[Input data Boundary: Start]
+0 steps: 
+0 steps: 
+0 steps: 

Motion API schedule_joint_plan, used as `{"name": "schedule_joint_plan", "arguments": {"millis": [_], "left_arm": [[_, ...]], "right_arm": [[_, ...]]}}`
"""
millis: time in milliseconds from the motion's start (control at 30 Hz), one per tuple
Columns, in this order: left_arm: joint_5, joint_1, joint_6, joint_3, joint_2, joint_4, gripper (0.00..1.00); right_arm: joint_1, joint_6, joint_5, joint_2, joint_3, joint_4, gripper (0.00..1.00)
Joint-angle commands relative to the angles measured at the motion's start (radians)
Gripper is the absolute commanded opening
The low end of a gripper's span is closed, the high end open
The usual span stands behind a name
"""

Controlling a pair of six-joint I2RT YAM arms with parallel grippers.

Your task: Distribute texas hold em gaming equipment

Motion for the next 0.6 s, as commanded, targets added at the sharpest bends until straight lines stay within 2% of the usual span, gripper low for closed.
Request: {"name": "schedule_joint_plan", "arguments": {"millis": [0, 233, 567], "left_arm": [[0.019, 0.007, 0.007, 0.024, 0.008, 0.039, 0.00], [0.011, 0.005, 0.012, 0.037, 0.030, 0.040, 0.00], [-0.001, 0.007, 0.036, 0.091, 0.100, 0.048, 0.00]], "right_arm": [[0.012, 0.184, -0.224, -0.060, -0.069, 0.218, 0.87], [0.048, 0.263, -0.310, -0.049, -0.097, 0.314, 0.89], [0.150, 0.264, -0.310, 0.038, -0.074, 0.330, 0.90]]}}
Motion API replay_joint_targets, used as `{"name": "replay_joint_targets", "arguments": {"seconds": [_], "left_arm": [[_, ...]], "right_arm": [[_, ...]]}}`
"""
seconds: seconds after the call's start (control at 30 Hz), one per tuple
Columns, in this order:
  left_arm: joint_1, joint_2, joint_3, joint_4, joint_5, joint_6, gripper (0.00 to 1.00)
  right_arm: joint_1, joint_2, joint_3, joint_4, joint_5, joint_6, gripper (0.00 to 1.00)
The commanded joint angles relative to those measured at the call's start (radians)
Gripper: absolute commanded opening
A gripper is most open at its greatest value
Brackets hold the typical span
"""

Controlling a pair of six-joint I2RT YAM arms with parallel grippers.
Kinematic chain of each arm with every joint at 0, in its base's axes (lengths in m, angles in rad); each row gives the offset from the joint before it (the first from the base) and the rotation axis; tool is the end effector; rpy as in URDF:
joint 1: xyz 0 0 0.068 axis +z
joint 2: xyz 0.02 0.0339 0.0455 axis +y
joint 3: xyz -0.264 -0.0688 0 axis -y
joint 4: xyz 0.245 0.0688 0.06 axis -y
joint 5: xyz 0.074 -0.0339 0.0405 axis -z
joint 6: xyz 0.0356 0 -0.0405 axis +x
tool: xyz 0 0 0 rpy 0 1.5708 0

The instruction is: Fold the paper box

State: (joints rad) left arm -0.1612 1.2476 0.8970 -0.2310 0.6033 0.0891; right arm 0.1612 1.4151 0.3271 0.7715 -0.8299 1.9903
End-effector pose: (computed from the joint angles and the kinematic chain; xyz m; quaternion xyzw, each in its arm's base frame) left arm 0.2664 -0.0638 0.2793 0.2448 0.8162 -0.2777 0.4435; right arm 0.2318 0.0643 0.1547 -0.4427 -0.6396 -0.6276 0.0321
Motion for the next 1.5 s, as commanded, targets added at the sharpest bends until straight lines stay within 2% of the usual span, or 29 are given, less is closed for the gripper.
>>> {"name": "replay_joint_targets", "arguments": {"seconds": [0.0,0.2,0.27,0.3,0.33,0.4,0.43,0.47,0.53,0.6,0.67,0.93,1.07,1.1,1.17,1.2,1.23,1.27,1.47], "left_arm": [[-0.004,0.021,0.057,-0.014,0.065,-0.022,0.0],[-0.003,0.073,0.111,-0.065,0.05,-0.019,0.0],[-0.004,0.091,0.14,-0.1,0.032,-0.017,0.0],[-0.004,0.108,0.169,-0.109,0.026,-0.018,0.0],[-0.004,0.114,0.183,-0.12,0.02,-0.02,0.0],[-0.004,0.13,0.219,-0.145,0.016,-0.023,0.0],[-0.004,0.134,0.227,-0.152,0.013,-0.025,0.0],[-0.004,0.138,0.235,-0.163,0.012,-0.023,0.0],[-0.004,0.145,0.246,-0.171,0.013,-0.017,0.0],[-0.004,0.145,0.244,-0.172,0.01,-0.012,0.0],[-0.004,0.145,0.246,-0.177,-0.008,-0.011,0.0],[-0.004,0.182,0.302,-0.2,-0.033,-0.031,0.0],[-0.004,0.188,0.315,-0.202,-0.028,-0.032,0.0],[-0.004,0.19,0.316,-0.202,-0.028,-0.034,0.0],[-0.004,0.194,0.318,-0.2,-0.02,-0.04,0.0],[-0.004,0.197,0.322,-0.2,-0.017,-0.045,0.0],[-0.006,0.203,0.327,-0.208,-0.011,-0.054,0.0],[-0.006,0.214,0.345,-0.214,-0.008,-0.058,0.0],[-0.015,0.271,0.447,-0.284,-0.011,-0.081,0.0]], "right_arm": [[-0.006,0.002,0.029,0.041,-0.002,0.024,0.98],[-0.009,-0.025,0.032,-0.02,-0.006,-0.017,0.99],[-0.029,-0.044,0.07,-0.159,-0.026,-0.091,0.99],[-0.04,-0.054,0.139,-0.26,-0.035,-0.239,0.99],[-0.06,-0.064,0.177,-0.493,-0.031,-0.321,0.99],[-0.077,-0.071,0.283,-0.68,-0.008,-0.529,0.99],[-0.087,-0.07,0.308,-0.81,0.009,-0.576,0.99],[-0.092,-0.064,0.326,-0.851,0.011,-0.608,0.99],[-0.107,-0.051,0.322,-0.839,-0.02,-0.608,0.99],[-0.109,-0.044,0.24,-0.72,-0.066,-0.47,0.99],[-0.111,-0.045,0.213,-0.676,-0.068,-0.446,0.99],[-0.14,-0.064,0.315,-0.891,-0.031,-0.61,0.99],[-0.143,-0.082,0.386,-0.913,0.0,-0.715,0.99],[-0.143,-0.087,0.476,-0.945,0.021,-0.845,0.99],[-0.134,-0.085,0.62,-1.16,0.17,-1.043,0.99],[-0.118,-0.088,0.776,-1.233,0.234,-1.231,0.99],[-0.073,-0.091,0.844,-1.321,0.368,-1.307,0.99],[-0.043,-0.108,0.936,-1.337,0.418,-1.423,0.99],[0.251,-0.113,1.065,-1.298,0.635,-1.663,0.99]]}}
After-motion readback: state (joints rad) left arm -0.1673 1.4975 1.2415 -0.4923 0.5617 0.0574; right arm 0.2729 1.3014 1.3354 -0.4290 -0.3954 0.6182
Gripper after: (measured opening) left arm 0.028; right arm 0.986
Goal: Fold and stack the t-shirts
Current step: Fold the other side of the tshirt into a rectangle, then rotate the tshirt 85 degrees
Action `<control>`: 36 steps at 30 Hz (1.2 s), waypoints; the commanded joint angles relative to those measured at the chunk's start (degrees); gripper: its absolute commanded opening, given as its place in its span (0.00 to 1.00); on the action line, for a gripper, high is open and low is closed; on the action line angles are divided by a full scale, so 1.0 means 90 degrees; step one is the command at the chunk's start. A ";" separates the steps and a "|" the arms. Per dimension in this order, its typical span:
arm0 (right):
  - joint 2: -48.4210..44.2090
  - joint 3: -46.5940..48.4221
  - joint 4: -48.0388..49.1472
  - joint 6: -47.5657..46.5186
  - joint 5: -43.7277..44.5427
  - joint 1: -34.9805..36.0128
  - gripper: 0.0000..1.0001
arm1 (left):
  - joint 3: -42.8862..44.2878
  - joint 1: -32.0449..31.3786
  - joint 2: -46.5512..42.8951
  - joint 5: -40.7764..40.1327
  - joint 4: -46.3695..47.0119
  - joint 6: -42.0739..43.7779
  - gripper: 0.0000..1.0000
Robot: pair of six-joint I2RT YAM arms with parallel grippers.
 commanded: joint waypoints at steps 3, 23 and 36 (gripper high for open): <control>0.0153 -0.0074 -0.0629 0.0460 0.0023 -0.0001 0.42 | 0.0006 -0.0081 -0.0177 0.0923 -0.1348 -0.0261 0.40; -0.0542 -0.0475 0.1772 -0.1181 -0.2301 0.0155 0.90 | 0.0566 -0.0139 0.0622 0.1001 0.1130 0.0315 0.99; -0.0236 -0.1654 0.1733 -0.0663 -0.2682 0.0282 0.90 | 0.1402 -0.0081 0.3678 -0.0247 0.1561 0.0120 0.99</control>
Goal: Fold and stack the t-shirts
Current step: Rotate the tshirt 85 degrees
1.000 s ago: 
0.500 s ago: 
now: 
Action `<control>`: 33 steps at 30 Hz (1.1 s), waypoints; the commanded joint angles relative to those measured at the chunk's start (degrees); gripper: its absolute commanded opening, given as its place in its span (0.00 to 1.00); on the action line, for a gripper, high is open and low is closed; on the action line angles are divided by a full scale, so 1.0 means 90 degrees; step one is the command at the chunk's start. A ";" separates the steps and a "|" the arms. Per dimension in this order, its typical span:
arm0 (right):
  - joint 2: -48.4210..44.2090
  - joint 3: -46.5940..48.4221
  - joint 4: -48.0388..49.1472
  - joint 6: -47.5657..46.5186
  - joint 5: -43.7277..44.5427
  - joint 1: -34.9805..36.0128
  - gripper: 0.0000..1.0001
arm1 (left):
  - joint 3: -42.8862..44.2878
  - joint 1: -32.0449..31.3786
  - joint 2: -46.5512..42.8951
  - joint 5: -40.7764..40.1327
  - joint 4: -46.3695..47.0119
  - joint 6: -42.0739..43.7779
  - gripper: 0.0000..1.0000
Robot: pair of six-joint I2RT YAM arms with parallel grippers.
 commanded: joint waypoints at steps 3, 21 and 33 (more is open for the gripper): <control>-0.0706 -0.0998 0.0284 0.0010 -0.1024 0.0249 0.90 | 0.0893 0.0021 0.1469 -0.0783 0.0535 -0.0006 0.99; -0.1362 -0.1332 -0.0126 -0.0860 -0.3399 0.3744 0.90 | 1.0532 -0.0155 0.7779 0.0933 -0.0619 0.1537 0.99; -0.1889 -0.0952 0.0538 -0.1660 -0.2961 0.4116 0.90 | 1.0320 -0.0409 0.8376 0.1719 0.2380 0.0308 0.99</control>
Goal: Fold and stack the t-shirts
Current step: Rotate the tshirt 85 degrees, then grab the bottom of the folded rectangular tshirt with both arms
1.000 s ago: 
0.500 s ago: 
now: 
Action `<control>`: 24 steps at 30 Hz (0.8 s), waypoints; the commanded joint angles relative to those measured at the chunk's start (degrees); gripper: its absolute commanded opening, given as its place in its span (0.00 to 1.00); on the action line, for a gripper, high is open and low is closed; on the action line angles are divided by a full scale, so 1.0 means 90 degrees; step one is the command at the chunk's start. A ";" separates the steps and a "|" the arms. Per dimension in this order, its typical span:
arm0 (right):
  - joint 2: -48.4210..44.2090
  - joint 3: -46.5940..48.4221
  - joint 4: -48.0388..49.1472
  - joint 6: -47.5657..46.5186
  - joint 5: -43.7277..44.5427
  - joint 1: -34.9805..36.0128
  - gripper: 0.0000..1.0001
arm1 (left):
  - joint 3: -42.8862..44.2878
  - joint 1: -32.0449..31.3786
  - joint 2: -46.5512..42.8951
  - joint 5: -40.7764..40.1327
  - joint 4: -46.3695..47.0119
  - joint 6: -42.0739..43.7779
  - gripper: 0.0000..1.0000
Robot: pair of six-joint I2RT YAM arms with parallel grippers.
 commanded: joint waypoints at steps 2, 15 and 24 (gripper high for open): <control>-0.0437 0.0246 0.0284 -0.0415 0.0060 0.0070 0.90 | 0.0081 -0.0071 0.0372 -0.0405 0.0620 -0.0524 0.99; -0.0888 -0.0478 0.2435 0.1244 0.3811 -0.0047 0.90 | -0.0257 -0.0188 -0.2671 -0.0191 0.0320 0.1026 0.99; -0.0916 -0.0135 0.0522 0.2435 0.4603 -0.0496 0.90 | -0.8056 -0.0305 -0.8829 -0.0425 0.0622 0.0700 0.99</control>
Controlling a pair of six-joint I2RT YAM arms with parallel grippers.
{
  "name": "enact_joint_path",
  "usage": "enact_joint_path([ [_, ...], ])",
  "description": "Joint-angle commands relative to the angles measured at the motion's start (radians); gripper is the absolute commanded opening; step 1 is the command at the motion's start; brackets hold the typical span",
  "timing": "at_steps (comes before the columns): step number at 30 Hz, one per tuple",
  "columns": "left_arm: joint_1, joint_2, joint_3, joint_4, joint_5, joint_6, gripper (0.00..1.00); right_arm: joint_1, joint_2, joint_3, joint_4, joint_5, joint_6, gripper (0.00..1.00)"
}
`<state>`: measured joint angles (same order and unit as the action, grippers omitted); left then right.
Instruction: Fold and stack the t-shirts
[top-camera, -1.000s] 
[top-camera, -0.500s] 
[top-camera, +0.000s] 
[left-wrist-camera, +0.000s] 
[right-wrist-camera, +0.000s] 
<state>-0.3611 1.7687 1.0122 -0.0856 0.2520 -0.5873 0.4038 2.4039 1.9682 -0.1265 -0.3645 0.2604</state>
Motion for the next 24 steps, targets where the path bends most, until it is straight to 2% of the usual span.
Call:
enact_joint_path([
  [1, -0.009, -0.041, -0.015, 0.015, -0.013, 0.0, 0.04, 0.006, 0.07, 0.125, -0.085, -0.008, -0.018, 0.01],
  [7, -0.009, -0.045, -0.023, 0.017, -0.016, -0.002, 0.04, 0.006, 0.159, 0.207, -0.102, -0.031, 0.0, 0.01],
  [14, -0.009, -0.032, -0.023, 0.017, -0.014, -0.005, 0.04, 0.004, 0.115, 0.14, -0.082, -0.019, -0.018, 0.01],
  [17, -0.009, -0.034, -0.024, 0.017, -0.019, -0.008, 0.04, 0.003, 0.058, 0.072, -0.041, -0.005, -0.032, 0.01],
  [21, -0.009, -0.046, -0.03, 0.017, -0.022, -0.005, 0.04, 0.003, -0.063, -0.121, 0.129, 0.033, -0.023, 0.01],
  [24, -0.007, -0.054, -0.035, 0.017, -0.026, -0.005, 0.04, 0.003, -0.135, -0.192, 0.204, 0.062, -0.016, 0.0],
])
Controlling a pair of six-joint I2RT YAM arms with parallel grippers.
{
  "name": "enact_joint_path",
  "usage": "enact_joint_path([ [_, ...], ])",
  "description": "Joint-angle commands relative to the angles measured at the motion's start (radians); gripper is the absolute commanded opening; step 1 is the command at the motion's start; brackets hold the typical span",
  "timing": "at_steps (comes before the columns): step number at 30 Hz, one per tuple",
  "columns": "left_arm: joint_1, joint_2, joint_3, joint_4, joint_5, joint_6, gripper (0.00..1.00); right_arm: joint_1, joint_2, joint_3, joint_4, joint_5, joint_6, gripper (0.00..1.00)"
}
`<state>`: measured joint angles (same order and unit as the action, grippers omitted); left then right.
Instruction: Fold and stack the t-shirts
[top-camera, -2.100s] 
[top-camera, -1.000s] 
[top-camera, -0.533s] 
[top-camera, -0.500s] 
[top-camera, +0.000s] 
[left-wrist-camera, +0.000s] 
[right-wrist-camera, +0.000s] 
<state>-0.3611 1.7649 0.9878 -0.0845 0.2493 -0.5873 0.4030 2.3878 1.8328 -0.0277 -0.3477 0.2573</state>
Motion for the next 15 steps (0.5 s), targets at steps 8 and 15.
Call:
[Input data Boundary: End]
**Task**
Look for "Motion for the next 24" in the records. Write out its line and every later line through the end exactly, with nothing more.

**Solution below**
Motion for the next 24 steps, targets where the path bends most, until it is straight to 2% of the usual span.
Call:
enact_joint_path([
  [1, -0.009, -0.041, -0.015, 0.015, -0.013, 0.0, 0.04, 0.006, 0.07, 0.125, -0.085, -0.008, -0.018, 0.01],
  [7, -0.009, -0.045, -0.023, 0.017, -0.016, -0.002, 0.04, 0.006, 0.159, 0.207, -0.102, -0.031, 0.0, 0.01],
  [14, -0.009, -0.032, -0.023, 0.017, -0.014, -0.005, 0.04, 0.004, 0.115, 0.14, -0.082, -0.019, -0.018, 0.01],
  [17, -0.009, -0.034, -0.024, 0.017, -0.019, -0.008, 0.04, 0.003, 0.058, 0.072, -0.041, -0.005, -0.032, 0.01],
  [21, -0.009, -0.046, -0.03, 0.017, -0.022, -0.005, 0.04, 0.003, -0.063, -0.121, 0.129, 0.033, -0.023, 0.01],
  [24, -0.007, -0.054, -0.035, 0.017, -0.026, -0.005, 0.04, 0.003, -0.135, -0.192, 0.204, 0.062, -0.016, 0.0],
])
Controlling a pair of six-joint I2RT YAM arms with parallel grippers.
{
  "name": "enact_joint_path",
  "usage": "enact_joint_path([ [_, ...], ])",
  "description": "Joint-angle commands relative to the angles measured at the motion's start (radians); gripper is the absolute commanded opening; step 1 is the command at the motion's start; brackets hold the typical span",
  "timing": "at_steps (comes before the columns): step number at 30 Hz, one per tuple",
  "columns": "left_arm: joint_1, joint_2, joint_3, joint_4, joint_5, joint_6, gripper (0.00..1.00); right_arm: joint_1, joint_2, joint_3, joint_4, joint_5, joint_6, gripper (0.00..1.00)"
}
`<state>`: measured joint angles (same order and unit as the action, grippers omitted); left then right.
Instruction: Fold and stack the t-shirts
[top-camera, -2.100s] 
[top-camera, -1.000s] 
[top-camera, -0.533s] 
[top-camera, -0.500s] 
[top-camera, +0.000s] 
[left-wrist-camera, +0.000s] 
[right-wrist-camera, +0.000s] 
<state>-0.3611 1.7649 0.9878 -0.0845 0.2493 -0.5873 0.4030 2.3878 1.8328 -0.0277 -0.3477 0.2573</state>
Motion for the next 15 steps (0.5 s), targets at steps 8 and 15.
Call:

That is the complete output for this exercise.